> _EXERCISE DETAILS_
Report each line below that carries the word "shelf".

===== DATA SECTION

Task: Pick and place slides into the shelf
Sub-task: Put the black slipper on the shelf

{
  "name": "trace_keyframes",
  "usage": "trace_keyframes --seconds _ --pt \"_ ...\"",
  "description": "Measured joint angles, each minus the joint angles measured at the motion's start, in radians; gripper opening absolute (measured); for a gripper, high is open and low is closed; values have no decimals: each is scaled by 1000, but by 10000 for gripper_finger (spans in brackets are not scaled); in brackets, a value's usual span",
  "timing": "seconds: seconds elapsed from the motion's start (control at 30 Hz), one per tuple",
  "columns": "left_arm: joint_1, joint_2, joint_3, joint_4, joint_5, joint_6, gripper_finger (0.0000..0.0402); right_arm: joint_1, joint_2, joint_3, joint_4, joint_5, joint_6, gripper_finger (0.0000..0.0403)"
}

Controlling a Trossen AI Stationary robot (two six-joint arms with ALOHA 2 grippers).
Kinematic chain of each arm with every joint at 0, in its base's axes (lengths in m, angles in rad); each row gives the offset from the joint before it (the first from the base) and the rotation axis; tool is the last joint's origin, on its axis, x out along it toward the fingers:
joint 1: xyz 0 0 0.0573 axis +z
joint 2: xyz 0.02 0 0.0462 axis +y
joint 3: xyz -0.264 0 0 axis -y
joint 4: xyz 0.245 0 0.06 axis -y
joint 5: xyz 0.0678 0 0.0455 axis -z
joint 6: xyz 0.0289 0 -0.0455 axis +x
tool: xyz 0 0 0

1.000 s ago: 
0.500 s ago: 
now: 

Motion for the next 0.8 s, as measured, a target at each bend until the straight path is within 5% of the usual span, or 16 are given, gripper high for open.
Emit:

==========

> _SOLUTION FOR THIS EXERCISE_
Task: Pick and place slides into the shelf
Sub-task: Put the black slipper on the shelf

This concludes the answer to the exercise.